When sales reps are questioned about the internal and/or undiluted use of essential oils, they often use this “French vs. British” argument as an explanation for their practices. They will say, “We believe in the French method of ingestion and undiluted use, not the more restrictive British method of diluted topical use and inhalation.” In reality, the debate is, as Gabriel Mojay describes it, “a smokescreen”.

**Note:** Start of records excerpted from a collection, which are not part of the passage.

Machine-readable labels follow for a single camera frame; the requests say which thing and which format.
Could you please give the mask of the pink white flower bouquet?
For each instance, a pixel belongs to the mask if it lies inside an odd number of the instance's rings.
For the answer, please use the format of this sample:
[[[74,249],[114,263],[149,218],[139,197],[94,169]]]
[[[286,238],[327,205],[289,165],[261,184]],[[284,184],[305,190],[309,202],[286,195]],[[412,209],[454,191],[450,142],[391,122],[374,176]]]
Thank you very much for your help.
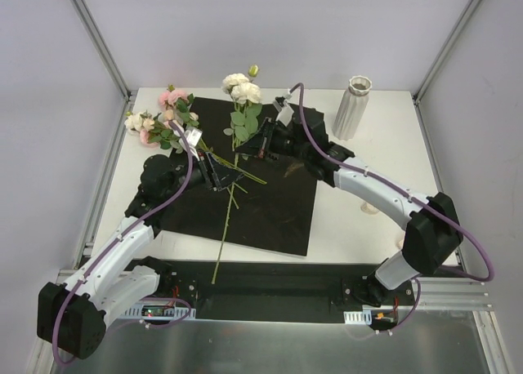
[[[160,111],[156,114],[152,114],[148,110],[138,113],[127,112],[124,126],[127,131],[136,133],[144,145],[158,146],[160,149],[174,149],[177,153],[181,153],[183,142],[178,132],[189,127],[198,129],[202,127],[200,116],[194,111],[195,97],[192,93],[170,84],[159,95],[158,106]],[[233,110],[232,102],[229,116]],[[261,111],[256,115],[258,126],[261,112],[262,104]],[[223,133],[227,128],[230,128],[230,118],[229,123],[222,128]]]

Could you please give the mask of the white rose stem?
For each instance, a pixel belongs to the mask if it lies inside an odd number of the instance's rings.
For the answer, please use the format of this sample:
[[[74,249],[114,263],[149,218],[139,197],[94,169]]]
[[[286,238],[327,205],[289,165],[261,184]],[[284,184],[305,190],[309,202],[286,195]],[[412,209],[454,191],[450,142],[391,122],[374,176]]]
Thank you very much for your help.
[[[248,138],[254,134],[258,128],[256,115],[261,111],[262,106],[262,92],[258,85],[254,84],[254,78],[258,75],[258,65],[251,65],[248,68],[247,74],[233,73],[226,76],[221,88],[229,95],[233,102],[234,110],[230,114],[230,128],[224,129],[227,131],[227,136],[231,138],[231,149],[233,152],[236,148],[243,144]],[[237,167],[239,163],[239,155],[235,153],[233,166]],[[211,284],[216,284],[217,274],[221,262],[221,255],[225,246],[225,240],[228,234],[230,211],[235,205],[235,184],[228,189],[228,203],[226,209],[225,224],[222,231],[221,243],[217,255],[216,264],[212,274]]]

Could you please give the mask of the cream printed ribbon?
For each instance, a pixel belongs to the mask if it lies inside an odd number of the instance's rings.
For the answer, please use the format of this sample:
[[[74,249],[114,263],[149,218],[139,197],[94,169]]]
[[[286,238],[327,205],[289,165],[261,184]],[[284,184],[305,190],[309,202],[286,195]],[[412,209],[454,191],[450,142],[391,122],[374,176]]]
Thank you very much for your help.
[[[375,216],[377,215],[380,211],[372,206],[371,204],[367,203],[367,202],[363,202],[363,204],[360,206],[360,210],[365,213],[365,214],[368,214],[368,215],[371,215],[371,216]],[[405,240],[405,234],[402,233],[399,238],[397,239],[396,241],[396,246],[399,248],[399,249],[402,249],[403,246],[404,246],[404,240]]]

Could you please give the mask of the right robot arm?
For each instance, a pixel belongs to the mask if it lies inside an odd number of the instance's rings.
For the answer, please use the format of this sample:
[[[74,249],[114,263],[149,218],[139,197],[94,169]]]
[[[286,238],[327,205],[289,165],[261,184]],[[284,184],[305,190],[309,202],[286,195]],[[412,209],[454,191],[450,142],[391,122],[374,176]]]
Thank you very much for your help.
[[[398,184],[372,177],[349,149],[329,140],[324,114],[307,109],[290,122],[265,118],[257,132],[236,153],[264,159],[295,158],[319,181],[363,199],[389,216],[405,232],[403,247],[383,261],[352,290],[363,305],[379,307],[396,296],[397,288],[418,275],[434,274],[463,241],[452,199],[443,193],[411,195]]]

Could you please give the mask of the black wrapping paper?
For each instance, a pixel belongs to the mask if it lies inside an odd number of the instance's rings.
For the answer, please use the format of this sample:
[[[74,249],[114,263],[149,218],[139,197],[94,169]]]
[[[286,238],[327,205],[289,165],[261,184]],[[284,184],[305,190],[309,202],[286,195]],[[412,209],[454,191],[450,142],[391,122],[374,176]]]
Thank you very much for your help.
[[[241,158],[239,167],[262,182],[241,179],[233,201],[227,191],[186,189],[163,214],[163,230],[305,256],[316,179],[302,162],[285,156]]]

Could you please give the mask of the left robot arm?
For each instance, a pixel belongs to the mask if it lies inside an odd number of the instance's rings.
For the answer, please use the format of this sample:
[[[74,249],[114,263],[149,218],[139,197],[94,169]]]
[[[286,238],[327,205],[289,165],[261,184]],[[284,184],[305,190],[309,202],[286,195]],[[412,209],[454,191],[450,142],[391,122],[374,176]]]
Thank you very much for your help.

If anything, there is a French “Holistic Aromatherapy” school versus a French “Aromatic Medicine” school. Developed by Maugerite Maury in France in the 1930s, “Holistic Aromatherapy” involves the use of low dilutions of essential oils for massage, topical application, and beauty therapy. Maury, a nurse, rightly felt that the more “medical” applications (including internal use) were better left to the medical practitioners (Maury, M. 1992 Guide to Aromatherapy C.W. Daniel Co. Essex). In contrast, the French “Aromatic Medicine” approach “often utilises comparatively high doses of essential oils both topically and internally, to realise dose-dependent pharmacological effects. This discipline relies on a greater understanding of the chemical structure and the pharmacological/toxicological effects of essential oils, to suggest safe dosage levels and contra-indications for use.” (http://www.agoraindex.org/Frag_Dem/toxicitymyths.html, emphasis mine).

Pharmaceutical rep

Let’s take the nationalistic aspect out of it. Doctors can prescribe and administer prescription medications. Nurses can administer prescription meds, but only at the request and under the supervision of a doctor. Pharmaceutical reps certainly cannot do either. This debate is the equivalent of saying, “Well, I know I’m just a pharmaceutical rep. But I believe in the ‘doctor’ school of prescribing medicine, not the more restrictive ‘nurse’ school. So here, take this. I know what I’m talking about. Try not to think about the commission I’ll be getting when you buy more.”

Do you really want to put the health and safety of yourself and your family in the hands of the equivalent of a pharmaceutical rep? Who, incidentally, has at a minimum a bachelor’s degree in a medical/science-related field, plus additional training and continuing education, and is still not qualified to prescribe medications. Does the person selling you oils have even that much training and education?

No, essential oils are not pharmaceuticals. But they are medicinal, and any substance that has the power to heal also has the power to harm.